Foto ilustrasi Makan Bergizi Gratis nasi goreng telur ceplok. - Foto dibuat menggunakan Artificial Intelligence - AI
Harianjogja.com, BANTUL—Pemerintah Kabupaten Bantul mengusulkan agar pembagian Makan Bergizi Gratis (MBG) selama bulan Ramadan dilakukan pada sore hari, guna memastikan kualitas makanan tetap terjaga dan aman dikonsumsi saat waktu berbuka puasa.
Wakil Bupati Bantul Aris Suharyanta mengatakan, hingga kini pihaknya belum menerima petunjuk teknis terperinci terkait skema pembagian MBG selama Ramadan. Meski demikian, Pemkab Bantul berharap distribusi makanan dapat menyesuaikan waktu konsumsi siswa agar tujuan pemenuhan gizi tetap tercapai.
“Kami belum dapat informasi teknisnya, tapi harapan kami yang penting setiap hari siswa tetap mendapatkan MBG. Soal teknisnya mau dibagikan sepulang sekolah atau menjelang buka puasa, itu nanti diatur. Yang jelas jangan sampai terputus,” kata Aris, Rabu (28/1/2026).
Menurut Aris, prinsip utama program MBG adalah pemenuhan gizi siswa yang berlangsung setiap hari, termasuk selama bulan puasa. Karena itu, meskipun jam belajar lebih singkat, pemberian makanan tetap harus diperhatikan secara cermat.
“Kalau hari sekolah mungkin bisa diberikan sepulang sekolah atau lebih baik dibagikan sore ketika hendak buka puasa. Tapi kalau hari libur, ya harapan kami menjelang buka puasa bisa diberikan. Mau diambil di sekolah atau bagaimana, teknisnya menyesuaikan,” ujarnya.
Ia menekankan, waktu konsumsi menjadi faktor krusial agar makanan tidak rusak. Aris menilai pembagian MBG pada kisaran pukul 15.00–16.00 WIB lebih efektif dibandingkan pagi hari karena jarak antara penyajian dan konsumsi menjadi lebih singkat.
“Yang penting waktu dikonsumsi saat buka puasa itu makanannya tidak basi. Lebih efektif kalau diberikan menjelang buka puasa, siswa bisa mengambil di sekolah sore hari,” katanya.
Aris juga menyinggung pengalaman kasus keracunan makanan yang sempat terjadi di wilayah Gunungkidul. Menurutnya, persoalan utama bukan terletak pada bahan makanan, melainkan jarak waktu yang terlalu lama antara proses distribusi dan konsumsi.
“Kendalanya kemarin bukan di makanannya, tapi jarak antara distribusi, dan dikonsumsi itu terlalu lama. Makanannya tertutup, menumpuk, uap airnya keluar, akhirnya terjadi kontaminasi,” ucapnya.

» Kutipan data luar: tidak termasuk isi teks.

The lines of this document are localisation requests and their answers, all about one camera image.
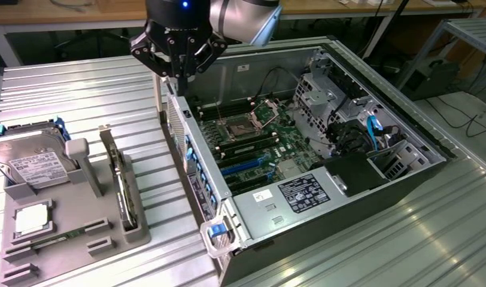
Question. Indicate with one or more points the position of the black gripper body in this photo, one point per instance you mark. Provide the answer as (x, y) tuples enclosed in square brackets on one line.
[(178, 21)]

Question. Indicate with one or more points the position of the black graphics card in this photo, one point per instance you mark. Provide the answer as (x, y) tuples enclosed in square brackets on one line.
[(120, 185)]

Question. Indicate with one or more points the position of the black chair base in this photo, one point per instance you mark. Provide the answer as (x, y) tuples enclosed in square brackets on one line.
[(98, 39)]

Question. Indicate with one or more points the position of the black RAM slot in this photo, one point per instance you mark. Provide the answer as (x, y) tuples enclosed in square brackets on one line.
[(227, 114), (223, 108)]

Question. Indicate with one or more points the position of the long wooden desk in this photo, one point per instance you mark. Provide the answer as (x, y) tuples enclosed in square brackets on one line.
[(106, 15)]

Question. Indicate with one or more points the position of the metal socket cover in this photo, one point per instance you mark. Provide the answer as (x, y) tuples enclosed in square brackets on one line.
[(267, 112)]

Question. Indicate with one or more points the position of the CPU socket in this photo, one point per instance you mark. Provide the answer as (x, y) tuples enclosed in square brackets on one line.
[(239, 128)]

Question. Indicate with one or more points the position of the installed black RAM stick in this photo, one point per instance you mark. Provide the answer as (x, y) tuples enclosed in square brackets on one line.
[(243, 148)]

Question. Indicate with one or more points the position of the blue plastic disk carrier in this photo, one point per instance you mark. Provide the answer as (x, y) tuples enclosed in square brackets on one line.
[(60, 127)]

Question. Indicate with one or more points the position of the perforated metal drive cage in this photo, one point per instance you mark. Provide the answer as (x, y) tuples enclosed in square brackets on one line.
[(315, 119)]

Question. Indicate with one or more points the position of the green motherboard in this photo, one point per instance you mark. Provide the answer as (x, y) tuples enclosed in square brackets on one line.
[(284, 140)]

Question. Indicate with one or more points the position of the blue expansion card retainer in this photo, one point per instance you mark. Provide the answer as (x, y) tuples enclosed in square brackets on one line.
[(200, 176)]

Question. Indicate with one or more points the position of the silver chipset heatsink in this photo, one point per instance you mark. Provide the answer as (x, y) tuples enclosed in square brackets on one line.
[(289, 168)]

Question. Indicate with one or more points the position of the black expansion slot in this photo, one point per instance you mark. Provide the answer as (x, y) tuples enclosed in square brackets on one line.
[(247, 184)]

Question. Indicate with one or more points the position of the silver hard disk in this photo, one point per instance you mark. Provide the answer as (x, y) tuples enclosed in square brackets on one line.
[(30, 161)]

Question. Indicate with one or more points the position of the black plastic shroud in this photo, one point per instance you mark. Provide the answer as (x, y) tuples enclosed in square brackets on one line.
[(353, 176)]

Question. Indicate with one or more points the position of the grey power supply unit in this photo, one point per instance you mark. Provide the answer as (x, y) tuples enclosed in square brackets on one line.
[(267, 215)]

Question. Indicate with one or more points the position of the black box on floor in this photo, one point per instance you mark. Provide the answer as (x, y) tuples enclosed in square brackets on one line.
[(429, 79)]

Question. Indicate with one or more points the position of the grey parts rack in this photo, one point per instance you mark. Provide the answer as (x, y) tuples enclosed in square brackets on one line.
[(74, 221)]

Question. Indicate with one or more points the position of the blue case latch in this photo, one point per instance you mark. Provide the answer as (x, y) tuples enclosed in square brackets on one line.
[(216, 230)]

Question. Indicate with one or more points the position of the metal disk bay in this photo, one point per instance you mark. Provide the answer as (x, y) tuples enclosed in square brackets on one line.
[(401, 161)]

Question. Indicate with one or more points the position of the silver CPU chip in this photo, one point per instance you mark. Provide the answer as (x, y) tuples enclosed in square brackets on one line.
[(30, 219)]

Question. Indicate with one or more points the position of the open black PC case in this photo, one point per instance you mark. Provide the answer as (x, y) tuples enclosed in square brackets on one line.
[(347, 215)]

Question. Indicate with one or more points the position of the green RAM stick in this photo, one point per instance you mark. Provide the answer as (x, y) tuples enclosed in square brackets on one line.
[(54, 239)]

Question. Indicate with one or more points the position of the small metal slat table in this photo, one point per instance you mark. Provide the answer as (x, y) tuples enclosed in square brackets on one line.
[(473, 30)]

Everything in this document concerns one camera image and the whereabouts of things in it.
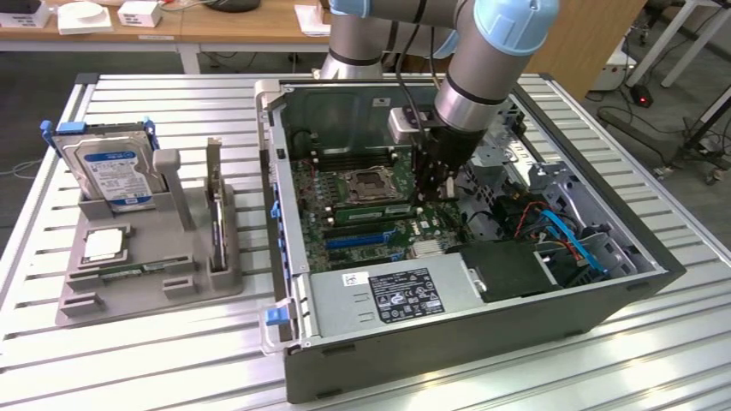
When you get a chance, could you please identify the white paper stack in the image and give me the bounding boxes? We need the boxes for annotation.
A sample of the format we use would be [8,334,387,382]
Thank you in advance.
[294,3,334,38]

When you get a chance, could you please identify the grey metal drive cage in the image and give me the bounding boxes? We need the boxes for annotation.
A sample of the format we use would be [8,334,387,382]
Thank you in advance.
[462,102,545,203]

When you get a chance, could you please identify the grey power supply unit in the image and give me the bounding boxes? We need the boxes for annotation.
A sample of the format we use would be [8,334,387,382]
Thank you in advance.
[295,252,489,340]

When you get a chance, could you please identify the white box with black top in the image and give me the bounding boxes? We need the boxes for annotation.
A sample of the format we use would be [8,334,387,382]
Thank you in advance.
[0,0,51,29]

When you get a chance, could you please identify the white round-topped device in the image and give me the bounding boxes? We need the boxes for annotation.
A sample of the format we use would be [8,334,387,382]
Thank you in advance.
[56,1,115,36]

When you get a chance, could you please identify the grey metal disk bay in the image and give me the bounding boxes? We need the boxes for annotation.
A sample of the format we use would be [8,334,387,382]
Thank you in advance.
[529,162,670,289]

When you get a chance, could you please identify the black wheeled stand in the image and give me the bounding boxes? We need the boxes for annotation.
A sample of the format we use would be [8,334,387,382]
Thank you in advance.
[655,85,731,185]

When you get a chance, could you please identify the black power adaptor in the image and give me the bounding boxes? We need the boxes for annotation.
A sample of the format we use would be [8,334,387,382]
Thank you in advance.
[627,84,655,108]

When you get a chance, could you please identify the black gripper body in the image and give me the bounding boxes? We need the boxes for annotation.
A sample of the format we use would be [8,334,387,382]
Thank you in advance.
[420,123,489,171]

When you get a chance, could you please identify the black open PC case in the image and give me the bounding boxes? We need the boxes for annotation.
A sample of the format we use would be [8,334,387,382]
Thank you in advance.
[254,72,687,406]

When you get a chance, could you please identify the black round object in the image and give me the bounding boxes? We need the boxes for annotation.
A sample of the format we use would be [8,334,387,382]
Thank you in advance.
[204,0,264,13]

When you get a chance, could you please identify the blue expansion slot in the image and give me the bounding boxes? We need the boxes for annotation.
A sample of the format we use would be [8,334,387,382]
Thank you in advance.
[324,233,388,253]

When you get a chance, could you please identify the metal CPU socket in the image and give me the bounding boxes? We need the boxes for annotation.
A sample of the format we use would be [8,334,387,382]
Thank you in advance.
[336,164,406,206]

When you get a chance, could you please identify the long black expansion slot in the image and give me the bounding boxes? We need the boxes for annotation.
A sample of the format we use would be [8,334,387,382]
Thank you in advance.
[322,223,383,241]
[330,252,402,269]

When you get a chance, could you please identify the RAM slot white latches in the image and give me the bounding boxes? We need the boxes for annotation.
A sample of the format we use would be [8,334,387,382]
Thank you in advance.
[316,146,394,156]
[318,155,395,166]

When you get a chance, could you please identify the silver CPU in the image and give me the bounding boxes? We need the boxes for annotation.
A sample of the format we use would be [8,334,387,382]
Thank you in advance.
[82,228,131,265]

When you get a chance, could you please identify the silver finned heat sink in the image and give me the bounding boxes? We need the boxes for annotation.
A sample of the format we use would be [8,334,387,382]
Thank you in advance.
[414,241,451,259]

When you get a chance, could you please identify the graphics card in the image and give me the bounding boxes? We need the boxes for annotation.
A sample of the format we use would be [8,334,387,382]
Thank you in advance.
[203,136,231,274]

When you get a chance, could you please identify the white floor device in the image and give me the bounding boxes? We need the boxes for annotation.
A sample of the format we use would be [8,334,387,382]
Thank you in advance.
[587,36,639,93]

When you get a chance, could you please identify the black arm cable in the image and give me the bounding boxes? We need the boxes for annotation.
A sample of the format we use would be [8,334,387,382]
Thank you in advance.
[394,0,444,132]

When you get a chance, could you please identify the grey parts rack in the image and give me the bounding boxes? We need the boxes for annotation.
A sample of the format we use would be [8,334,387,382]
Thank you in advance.
[54,136,247,330]

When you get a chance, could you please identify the green motherboard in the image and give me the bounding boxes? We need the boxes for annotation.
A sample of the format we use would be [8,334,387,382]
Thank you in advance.
[290,147,477,274]

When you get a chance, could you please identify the black plastic shroud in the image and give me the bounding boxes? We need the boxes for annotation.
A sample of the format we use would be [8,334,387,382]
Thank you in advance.
[459,239,566,304]

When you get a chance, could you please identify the white labelled box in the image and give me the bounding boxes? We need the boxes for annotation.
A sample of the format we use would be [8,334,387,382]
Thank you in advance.
[116,1,164,29]

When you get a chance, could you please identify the green RAM stick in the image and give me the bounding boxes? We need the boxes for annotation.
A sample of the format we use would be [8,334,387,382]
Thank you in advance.
[332,202,415,227]
[99,256,194,282]

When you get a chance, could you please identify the wooden cabinet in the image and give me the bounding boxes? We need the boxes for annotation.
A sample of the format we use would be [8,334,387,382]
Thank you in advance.
[502,0,650,103]

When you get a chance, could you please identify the hard disk with blue caddy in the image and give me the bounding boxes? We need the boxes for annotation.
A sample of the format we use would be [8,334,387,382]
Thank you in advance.
[39,115,166,214]

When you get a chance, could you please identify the white table frame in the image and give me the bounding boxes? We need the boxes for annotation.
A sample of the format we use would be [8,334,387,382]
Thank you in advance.
[625,0,731,89]

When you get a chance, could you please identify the blue flat wire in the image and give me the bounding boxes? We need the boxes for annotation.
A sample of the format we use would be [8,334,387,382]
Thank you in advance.
[539,207,611,276]

Sebelumnya, Asisten Pemerintahan dan Kesejahteraan Rakyat Sekretaris Daerah Bantul Hermawan Setiaji menyatakan rencana pelaksanaan MBG selama Ramadan masih menunggu kebijakan resmi dari pemerintah pusat.
“Rencana tetap jalan. Menunya nanti disesuaikan agar tetap sehat dikonsumsi saat buka puasa,” ujar Hermawan, Selasa (27/1/2026).
Terkait waktu pembagian, Hermawan menyebut MBG direncanakan dibagikan saat jam pulang sekolah. Namun, teknis pelaksanaannya tetap akan menyesuaikan kebijakan dari Kementerian Pendidikan dan instansi terkait.
“Pembagiannya pas jam pulang sekolah, atau nanti menyesuaikan kebijakan dari kementerian,” katanya.
Ia menambahkan, kepastian apakah program MBG akan berlangsung penuh selama bulan puasa hingga libur Lebaran masih menunggu surat resmi dari Badan Gizi Nasional (BGN), sehingga daerah masih menunggu arahan final sebelum menetapkan skema distribusi di lapangan. “Untuk pastinya, kami masih menunggu surat resmi dari BGN,” ujarnya.